Supplied material START
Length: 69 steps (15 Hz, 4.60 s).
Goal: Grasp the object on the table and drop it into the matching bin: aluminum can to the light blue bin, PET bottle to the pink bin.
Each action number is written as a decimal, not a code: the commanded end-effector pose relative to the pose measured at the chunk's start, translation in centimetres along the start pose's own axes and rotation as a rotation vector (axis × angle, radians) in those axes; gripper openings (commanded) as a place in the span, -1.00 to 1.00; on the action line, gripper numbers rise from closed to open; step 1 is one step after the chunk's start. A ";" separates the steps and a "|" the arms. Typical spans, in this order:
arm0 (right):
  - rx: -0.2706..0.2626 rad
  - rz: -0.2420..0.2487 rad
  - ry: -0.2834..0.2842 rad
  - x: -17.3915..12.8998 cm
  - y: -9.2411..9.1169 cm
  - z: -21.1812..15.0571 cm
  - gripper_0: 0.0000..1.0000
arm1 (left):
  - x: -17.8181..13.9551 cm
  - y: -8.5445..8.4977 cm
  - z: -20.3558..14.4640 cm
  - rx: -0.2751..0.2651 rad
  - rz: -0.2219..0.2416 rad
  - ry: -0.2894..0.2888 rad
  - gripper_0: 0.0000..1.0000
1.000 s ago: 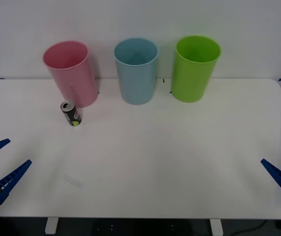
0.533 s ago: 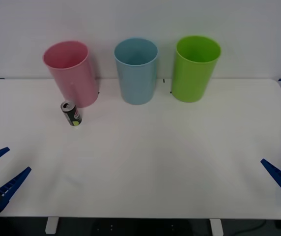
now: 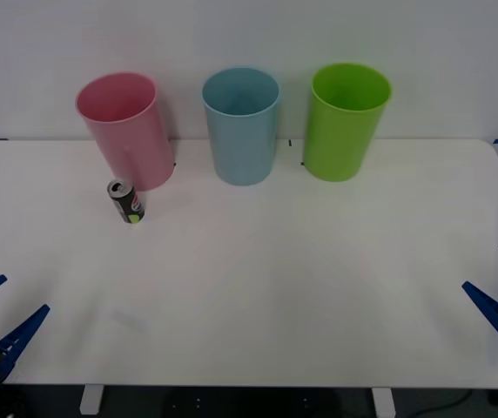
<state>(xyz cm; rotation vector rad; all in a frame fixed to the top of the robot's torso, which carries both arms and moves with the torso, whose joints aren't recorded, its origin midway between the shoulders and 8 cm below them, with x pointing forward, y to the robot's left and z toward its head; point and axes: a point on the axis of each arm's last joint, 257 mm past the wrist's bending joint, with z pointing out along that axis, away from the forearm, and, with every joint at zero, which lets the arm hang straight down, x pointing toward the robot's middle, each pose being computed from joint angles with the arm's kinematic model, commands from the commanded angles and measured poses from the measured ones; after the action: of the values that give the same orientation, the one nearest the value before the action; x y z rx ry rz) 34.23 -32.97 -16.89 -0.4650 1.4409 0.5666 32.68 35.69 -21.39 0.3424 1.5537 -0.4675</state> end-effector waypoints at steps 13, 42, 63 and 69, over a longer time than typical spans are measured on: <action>0.000 0.000 0.000 0.0 0.0 0.0 1.00 | 5.0 0.6 5.9 -0.190 0.056 0.030 1.00; 0.000 0.000 0.000 0.0 0.0 0.0 1.00 | 8.1 7.3 21.7 -0.307 0.024 0.061 1.00; 0.000 0.000 0.000 0.0 0.0 0.0 1.00 | 7.2 9.1 29.4 -0.386 0.026 0.130 1.00; 0.000 0.000 0.000 0.0 0.0 0.0 1.00 | 7.2 8.8 29.7 -0.386 0.030 0.135 1.00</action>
<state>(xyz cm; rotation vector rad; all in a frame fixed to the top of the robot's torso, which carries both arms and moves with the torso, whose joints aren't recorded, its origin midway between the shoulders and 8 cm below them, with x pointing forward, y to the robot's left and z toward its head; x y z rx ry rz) 34.22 -32.97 -16.89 -0.4648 1.4410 0.5667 62.52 28.28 -29.45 0.0966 1.7279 -0.1152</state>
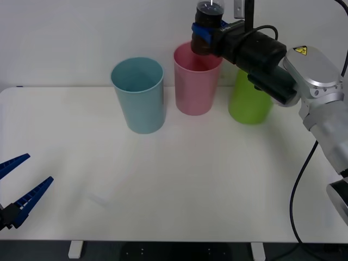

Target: Grasp the object on the table and drop it into the matching bin: aluminum can to the light blue bin, PET bottle to the pink bin.

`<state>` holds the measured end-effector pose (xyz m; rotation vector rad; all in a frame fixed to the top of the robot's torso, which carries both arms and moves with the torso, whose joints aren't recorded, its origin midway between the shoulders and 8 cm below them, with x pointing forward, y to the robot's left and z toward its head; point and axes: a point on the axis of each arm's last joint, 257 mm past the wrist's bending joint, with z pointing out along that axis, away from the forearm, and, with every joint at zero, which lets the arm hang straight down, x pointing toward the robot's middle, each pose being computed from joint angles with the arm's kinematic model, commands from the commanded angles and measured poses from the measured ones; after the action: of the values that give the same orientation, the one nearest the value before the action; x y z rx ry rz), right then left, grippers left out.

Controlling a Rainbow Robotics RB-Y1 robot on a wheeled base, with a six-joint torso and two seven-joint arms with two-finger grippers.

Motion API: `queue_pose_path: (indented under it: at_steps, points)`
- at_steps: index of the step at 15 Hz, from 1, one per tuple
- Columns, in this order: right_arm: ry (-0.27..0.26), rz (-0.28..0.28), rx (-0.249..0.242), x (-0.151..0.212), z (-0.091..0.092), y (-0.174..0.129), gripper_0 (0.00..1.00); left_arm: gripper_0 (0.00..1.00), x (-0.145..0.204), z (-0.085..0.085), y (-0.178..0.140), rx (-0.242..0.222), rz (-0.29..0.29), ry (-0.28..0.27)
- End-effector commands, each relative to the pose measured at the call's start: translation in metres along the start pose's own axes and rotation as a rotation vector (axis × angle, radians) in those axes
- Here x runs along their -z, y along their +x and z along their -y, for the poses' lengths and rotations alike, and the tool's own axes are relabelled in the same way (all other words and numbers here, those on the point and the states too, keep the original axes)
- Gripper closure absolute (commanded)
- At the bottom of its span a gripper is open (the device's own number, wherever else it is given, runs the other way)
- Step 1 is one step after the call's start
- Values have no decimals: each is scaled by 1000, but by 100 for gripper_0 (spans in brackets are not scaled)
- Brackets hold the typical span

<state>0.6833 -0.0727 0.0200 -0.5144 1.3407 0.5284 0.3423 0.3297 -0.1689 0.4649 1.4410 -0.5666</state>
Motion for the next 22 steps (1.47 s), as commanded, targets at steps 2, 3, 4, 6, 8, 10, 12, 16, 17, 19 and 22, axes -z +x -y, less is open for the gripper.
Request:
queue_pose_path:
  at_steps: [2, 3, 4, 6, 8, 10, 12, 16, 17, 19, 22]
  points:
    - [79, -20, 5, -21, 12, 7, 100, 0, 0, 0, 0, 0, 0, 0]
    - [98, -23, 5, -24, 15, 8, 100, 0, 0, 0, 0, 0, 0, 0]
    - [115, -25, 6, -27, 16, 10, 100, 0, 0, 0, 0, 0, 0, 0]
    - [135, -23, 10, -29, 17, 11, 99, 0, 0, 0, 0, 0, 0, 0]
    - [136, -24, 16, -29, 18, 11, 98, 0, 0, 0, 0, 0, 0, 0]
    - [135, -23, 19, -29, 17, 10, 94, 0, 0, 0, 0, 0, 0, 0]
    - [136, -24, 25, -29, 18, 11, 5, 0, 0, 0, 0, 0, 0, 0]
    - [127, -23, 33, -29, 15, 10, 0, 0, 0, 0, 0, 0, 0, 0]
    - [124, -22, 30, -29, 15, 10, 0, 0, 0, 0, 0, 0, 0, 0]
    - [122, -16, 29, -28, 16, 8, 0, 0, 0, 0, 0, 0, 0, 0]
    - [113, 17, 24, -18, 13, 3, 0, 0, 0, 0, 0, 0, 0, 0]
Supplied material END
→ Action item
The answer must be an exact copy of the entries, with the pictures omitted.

→ Expected answer
Length: 69 steps (15 Hz, 4.60 s).
Goal: Grasp the object on the table and drop it into the matching bin: aluminum can to the light blue bin, PET bottle to the pink bin.
Each action number is written as a decimal, not a code: the commanded end-effector pose relative to the pose measured at the chunk's start, translation in centimetres along the start pose's own axes and rotation as a rotation vector (axis × angle, radians) in those axes; gripper openings (commanded) as a place in the span, -1.00 to 1.00; on the action line, gripper numbers rise from closed to open; step 1 is one step after the chunk's start. A ";" separates the steps and a "|" the arms. Typical spans, in this order:
arm0 (right):
  - rx: -0.2706..0.2626 rad
  - rz: -0.2420..0.2487 rad
  - ry: -0.2834..0.2842 rad
  - x: -17.3915..12.8998 cm
  - y: -9.2411..9.1169 cm
  - z: -21.1812..15.0571 cm
  - gripper_0: 0.0000..1.0000
arm1 (left):
  - x: -17.8181..13.9551 cm
  - y: -8.5445..8.4977 cm
  - z: -20.3558..14.4640 cm
  - rx: -0.2751..0.2651 rad
  - rz: -0.2219..0.2416 rad
  - ry: -0.2894..0.2888 rad
  - gripper_0: 0.0000..1.0000
1.000 s ago: 
0.533 s ago: 
now: 
<state>(xyz cm; rotation vector rad; all in a frame fixed to the top of the robot's torso, which carries both arms and moves with the torso, whose joints aren't recorded, its origin midway between the shoulders and 8 cm below them, with x pointing forward, y to the robot's left and z toward its head; point and axes: a point on the axis of each arm's last joint, 257 mm past the wrist's bending joint, with z pointing out along that axis, away from the forearm, and, with every joint at zero, which lets the arm hang straight down, x pointing toward the robot's middle, each pose being computed from joint angles with the arm's kinematic model, commands from the commanded angles and measured poses from the measured ones; after the action: of the values that give the same orientation, the one nearest the value before the action; x y z rx ry rz) 34.23 -32.97 -16.89 -0.4650 1.4409 0.5666 32.68 35.69 -21.39 0.3424 1.5537 -0.4675</state> end-effector waypoints at steps 13, 42, 63 and 69, over a longer time than typical spans are measured on: <action>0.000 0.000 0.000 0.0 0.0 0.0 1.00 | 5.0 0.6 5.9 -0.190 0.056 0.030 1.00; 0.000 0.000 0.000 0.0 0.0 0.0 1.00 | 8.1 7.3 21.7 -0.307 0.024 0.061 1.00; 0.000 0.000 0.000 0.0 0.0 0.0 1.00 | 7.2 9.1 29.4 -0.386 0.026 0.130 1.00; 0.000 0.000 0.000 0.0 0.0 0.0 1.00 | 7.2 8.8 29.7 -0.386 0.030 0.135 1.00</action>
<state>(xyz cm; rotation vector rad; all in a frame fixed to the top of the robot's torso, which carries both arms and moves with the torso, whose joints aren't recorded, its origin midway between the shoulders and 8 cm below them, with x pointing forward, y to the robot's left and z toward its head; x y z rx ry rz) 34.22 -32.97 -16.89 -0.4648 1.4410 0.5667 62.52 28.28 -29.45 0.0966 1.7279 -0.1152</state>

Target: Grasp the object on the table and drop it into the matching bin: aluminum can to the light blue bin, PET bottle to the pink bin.

`<state>` holds the measured end-effector pose (xyz m; rotation vector rad; all in a frame fixed to the top of the robot's torso, which carries both arms and moves with the torso, whose joints aren't recorded, its origin midway between the shoulders and 8 cm below them, with x pointing forward, y to the robot's left and z toward its head; point and axes: a point on the axis of each arm's last joint, 257 mm past the wrist's bending joint, with z pointing out along that axis, away from the forearm, and, with every joint at zero, which lets the arm hang straight down, x pointing toward the robot's middle, each pose being computed from joint angles with the arm's kinematic model, commands from the commanded angles and measured poses from the measured ones; after the action: of the values that give the same orientation, the one nearest the value before the action; x y z rx ry rz), right then left, grippers left out.

Controlling a Rainbow Robotics RB-Y1 robot on a wheeled base, with a six-joint torso and two seven-joint arms with two-finger grippers.

Motion API: `queue_pose_path: (indented under it: at_steps, points)`
- at_steps: index of the step at 15 Hz, from 1, one per tuple
- Columns, in this order: right_arm: ry (-0.27..0.26), rz (-0.28..0.28), rx (-0.249..0.242), x (-0.151..0.212), z (-0.091..0.092), y (-0.174..0.129), gripper_0 (0.00..1.00); left_arm: gripper_0 (0.00..1.00), x (-0.145..0.204), z (-0.085..0.085), y (-0.178..0.140), rx (-0.242..0.222), rz (-0.29..0.29), ry (-0.28..0.27)
- End-effector commands, each relative to the pose measured at the call's start: translation in metres along the start pose's own axes and rotation as a rotation vector (axis × angle, radians) in those axes
- Here x runs along their -z, y along their +x and z along their -y, for the poses' lengths and rotations alike, and the tool's own axes are relabelled in the same way (all other words and numbers here, those on the point and the states too, keep the original axes)
- Gripper closure absolute (commanded)
- At the bottom of its span a gripper is open (the device's own number, wherever else it is given, runs the other way)
- Step 1 is one step after the call's start
- Values have no decimals: each is scaled by 1000, but by 100 for gripper_0 (spans in brackets are not scaled)
- Brackets hold the typical span

<state>0.6833 -0.0727 0.0200 -0.5144 1.3407 0.5284 0.3423 0.3297 -0.1689 0.4649 1.4410 -0.5666</state>
Motion for the next 22 steps (1.47 s), as commanded, targets at steps 2, 3, 4, 6, 8, 10, 12, 16, 17, 19 and 22, axes -z +x -y, less is open for the gripper.
Request:
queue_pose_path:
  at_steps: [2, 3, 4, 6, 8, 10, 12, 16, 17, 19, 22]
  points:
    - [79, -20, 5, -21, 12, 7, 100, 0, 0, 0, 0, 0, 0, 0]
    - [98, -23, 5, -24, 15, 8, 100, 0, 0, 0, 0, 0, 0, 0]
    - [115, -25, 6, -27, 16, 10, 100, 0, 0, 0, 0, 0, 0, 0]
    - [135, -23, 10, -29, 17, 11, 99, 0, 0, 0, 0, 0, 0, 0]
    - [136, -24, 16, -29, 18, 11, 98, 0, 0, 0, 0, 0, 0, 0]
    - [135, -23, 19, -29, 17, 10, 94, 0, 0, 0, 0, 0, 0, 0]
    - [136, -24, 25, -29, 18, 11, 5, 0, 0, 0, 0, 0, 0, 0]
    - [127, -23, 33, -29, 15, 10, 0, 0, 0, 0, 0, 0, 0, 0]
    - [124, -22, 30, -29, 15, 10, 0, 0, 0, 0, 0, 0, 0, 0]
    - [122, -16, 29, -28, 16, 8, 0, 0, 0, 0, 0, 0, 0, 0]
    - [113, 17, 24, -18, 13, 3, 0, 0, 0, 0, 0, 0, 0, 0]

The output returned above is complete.